→ **Work to complete**
Reproduce each line of the following material exactly, omitting the images.

→ **Recorded information**
⟨

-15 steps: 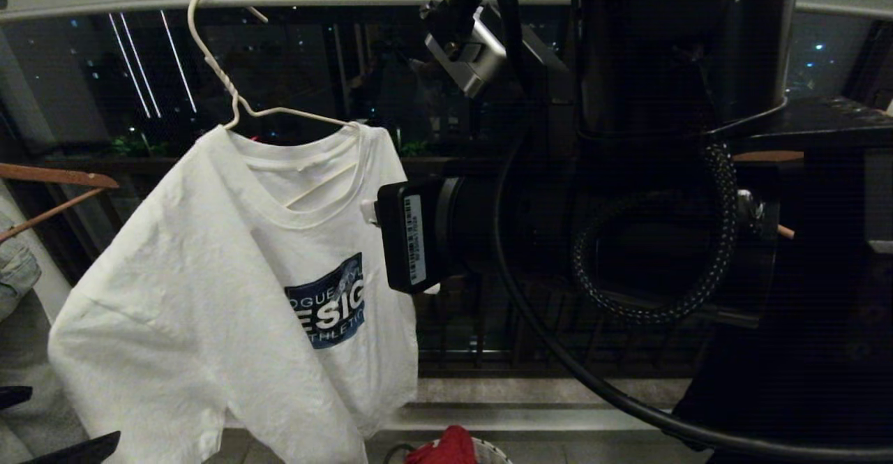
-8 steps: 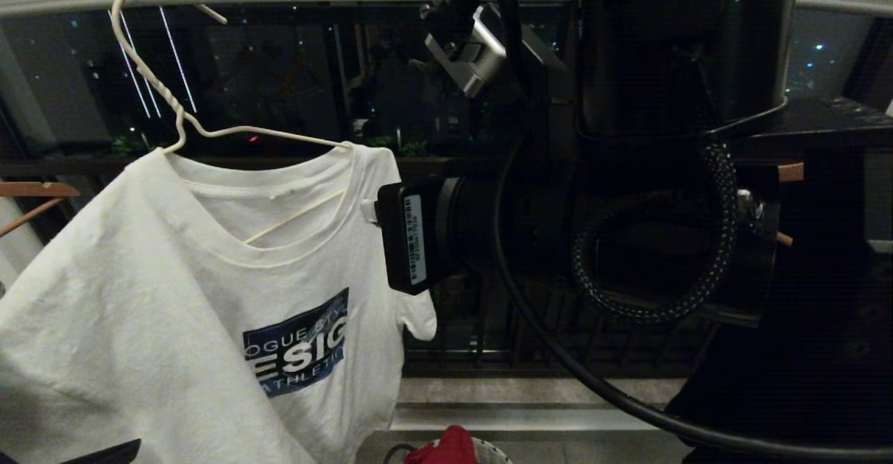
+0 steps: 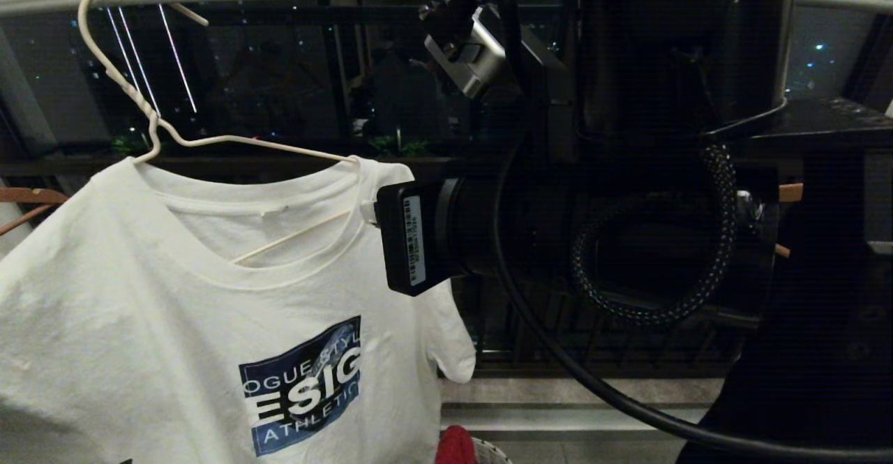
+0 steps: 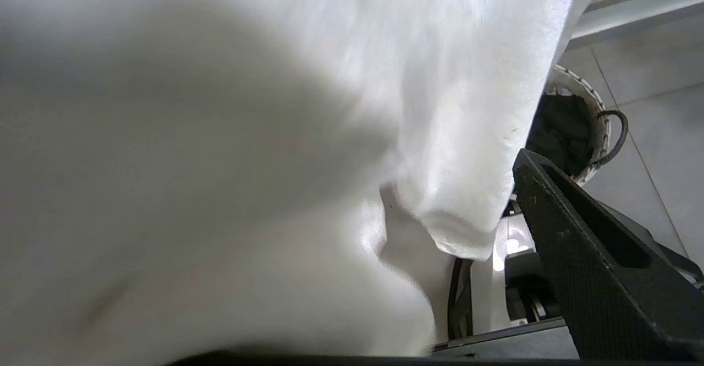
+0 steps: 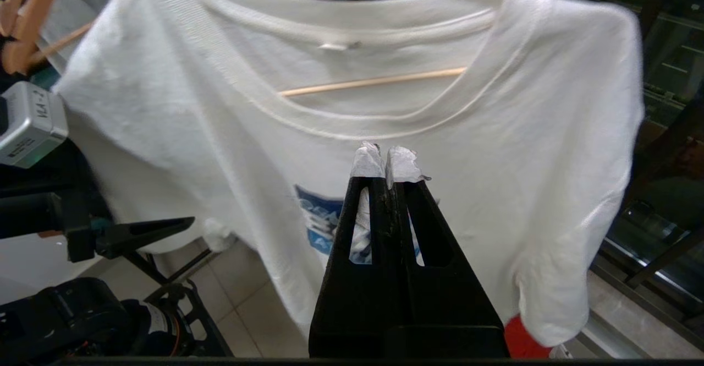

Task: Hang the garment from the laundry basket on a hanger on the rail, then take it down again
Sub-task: Take the clothes off the clothes rack

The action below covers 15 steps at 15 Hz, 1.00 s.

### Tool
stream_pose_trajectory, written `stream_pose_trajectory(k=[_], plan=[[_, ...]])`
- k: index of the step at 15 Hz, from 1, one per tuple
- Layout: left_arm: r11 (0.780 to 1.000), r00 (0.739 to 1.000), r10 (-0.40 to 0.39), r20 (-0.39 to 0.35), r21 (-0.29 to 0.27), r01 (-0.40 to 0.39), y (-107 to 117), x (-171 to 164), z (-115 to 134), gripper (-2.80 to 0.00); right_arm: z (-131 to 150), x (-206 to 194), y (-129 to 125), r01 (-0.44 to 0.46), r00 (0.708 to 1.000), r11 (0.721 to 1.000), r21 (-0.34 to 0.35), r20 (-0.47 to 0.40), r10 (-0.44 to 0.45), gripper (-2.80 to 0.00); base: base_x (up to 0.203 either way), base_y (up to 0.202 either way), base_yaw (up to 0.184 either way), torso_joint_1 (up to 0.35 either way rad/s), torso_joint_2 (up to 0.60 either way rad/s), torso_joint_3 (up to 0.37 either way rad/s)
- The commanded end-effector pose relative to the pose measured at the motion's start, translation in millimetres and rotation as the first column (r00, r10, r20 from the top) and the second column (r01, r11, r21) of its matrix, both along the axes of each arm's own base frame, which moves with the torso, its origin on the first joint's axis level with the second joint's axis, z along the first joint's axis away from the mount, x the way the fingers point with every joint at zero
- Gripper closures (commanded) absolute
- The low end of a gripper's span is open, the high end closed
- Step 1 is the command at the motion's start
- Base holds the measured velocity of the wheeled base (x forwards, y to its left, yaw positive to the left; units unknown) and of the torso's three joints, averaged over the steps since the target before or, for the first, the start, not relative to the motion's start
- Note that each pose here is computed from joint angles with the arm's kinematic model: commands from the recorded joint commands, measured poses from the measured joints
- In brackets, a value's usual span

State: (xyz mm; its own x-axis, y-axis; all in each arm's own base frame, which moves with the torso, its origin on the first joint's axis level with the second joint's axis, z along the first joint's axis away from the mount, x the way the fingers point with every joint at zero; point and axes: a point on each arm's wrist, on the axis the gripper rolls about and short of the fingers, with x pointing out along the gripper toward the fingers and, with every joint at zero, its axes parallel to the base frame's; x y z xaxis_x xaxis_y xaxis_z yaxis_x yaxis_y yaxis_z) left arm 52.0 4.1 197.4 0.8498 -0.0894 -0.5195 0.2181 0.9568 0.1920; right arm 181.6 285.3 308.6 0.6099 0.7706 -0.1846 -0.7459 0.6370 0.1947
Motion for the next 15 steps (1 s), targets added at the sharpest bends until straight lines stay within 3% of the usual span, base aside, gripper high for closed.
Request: stream_pose_trajectory(k=[1,2,3,10,13,15], plan=[[1.000,1.000,-0.002,0.011,0.002,0.002,-0.6,-3.0,0.5,-2.80,-0.8,0.2,1.0,-0.001,1.000,1.000,-0.001,-0.002,0.001,0.00,0.000,0.000,0.000,0.000,0.00,0.000],[1.000,1.000,-0.002,0.010,0.002,0.002,-0.5,-2.7,0.2,-2.80,-2.4,1.0,2.3,0.000,1.000,1.000,-0.005,-0.004,0.000,0.00,0.000,0.000,0.000,0.000,0.00,0.000],[1.000,1.000,-0.002,0.013,0.003,0.002,-0.6,-3.0,0.7,0.00,-3.2,1.5,3.0,0.000,1.000,1.000,-0.006,-0.005,0.000,0.00,0.000,0.000,0.000,0.000,0.00,0.000],[1.000,1.000,0.002,0.031,0.006,-0.002,-1.3,-7.4,4.1,0.00,-4.7,2.2,4.1,0.000,1.000,1.000,-0.011,-0.006,0.000,0.00,0.000,0.000,0.000,0.000,0.00,0.000],[1.000,0.998,0.014,-0.063,-0.018,-0.015,-5.3,-29.5,15.4,0.00,-5.5,2.7,5.1,-0.005,1.000,1.000,-0.023,0.006,0.005,0.00,0.000,0.000,0.000,0.000,0.00,0.000],[1.000,0.999,0.023,-0.040,-0.019,-0.024,-10.0,-52.5,24.1,0.00,-9.1,4.4,7.8,-0.006,1.000,0.999,-0.031,0.002,0.006,0.00,0.000,0.000,0.000,0.000,0.00,0.000]])
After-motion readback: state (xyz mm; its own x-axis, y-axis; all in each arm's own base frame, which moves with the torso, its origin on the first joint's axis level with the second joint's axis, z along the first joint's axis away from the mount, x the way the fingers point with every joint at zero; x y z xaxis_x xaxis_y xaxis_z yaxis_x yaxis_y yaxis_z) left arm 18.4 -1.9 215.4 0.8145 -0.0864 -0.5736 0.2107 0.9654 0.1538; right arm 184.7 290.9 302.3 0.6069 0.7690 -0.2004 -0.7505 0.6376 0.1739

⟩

→ **Exercise output**
-15 steps: 
-8 steps: 
+0 steps: 
+0 steps: 
+0 steps: 

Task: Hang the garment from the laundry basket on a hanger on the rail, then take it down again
Sub-task: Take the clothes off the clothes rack

The action below covers 15 steps at 15 Hz, 1.00 s.

### Tool
stream_pose_trajectory, written `stream_pose_trajectory(k=[_], plan=[[_, ...]])`
- k: index of the step at 15 Hz, from 1, one per tuple
- Layout: left_arm: r11 (0.780 to 1.000), r00 (0.739 to 1.000), r10 (-0.40 to 0.39), r20 (-0.39 to 0.35), r21 (-0.29 to 0.27), r01 (-0.40 to 0.39), y (-107 to 117), x (-171 to 164), z (-115 to 134), gripper (-2.80 to 0.00); right_arm: z (-131 to 150), x (-206 to 194), y (-129 to 125), r01 (-0.44 to 0.46), r00 (0.708 to 1.000), r11 (0.721 to 1.000), r21 (-0.34 to 0.35), r20 (-0.47 to 0.40), r10 (-0.44 to 0.45), gripper (-2.80 to 0.00); base: base_x (up to 0.203 either way), base_y (up to 0.202 either way), base_yaw (up to 0.184 either way), torso_joint_1 (up to 0.35 either way rad/s), torso_joint_2 (up to 0.60 either way rad/s), torso_joint_3 (up to 0.37 either way rad/s)
- The commanded end-effector pose relative to the pose measured at the motion's start, translation in millimetres and rotation as the first column (r00, r10, r20 from the top) and the second column (r01, r11, r21) of its matrix, both along the axes of each arm's own base frame, which moves with the torso, its origin on the first joint's axis level with the second joint's axis, z along the first joint's axis away from the mount, x the way the fingers point with every joint at zero
- Gripper closures (commanded) absolute
- The low end of a gripper's span is open, the high end closed
- Step 1 is the command at the motion's start
- Base holds the measured velocity of the wheeled base (x forwards, y to its left, yaw positive to the left; units unknown) and of the torso's three joints, averaged over the steps since the target before or, for the first, the start, not relative to the motion's start
- Note that each pose here is computed from joint angles with the arm's kinematic model: commands from the recorded joint commands, measured poses from the measured joints
- In brackets, a value's usual span

State: (xyz mm; its own x-axis, y-axis; all in each arm's own base frame, which moves with the torso, its origin on the first joint's axis level with the second joint's axis, z along the first joint's axis away from the mount, x the way the fingers point with every joint at zero; point and axes: a point on each arm's wrist, on the axis the gripper rolls about and short of the fingers, with x pointing out along the gripper toward the fingers and, with every joint at zero, its axes parallel to the base frame's; x y z xaxis_x xaxis_y xaxis_z yaxis_x yaxis_y yaxis_z) left arm 52.0 4.1 197.4 0.8498 -0.0894 -0.5195 0.2181 0.9568 0.1920; right arm 181.6 285.3 308.6 0.6099 0.7706 -0.1846 -0.7459 0.6370 0.1947
Motion for the next 15 steps (1 s), targets added at the sharpest bends until straight lines stay within 3% of the usual span, base aside, gripper high for closed.
Request: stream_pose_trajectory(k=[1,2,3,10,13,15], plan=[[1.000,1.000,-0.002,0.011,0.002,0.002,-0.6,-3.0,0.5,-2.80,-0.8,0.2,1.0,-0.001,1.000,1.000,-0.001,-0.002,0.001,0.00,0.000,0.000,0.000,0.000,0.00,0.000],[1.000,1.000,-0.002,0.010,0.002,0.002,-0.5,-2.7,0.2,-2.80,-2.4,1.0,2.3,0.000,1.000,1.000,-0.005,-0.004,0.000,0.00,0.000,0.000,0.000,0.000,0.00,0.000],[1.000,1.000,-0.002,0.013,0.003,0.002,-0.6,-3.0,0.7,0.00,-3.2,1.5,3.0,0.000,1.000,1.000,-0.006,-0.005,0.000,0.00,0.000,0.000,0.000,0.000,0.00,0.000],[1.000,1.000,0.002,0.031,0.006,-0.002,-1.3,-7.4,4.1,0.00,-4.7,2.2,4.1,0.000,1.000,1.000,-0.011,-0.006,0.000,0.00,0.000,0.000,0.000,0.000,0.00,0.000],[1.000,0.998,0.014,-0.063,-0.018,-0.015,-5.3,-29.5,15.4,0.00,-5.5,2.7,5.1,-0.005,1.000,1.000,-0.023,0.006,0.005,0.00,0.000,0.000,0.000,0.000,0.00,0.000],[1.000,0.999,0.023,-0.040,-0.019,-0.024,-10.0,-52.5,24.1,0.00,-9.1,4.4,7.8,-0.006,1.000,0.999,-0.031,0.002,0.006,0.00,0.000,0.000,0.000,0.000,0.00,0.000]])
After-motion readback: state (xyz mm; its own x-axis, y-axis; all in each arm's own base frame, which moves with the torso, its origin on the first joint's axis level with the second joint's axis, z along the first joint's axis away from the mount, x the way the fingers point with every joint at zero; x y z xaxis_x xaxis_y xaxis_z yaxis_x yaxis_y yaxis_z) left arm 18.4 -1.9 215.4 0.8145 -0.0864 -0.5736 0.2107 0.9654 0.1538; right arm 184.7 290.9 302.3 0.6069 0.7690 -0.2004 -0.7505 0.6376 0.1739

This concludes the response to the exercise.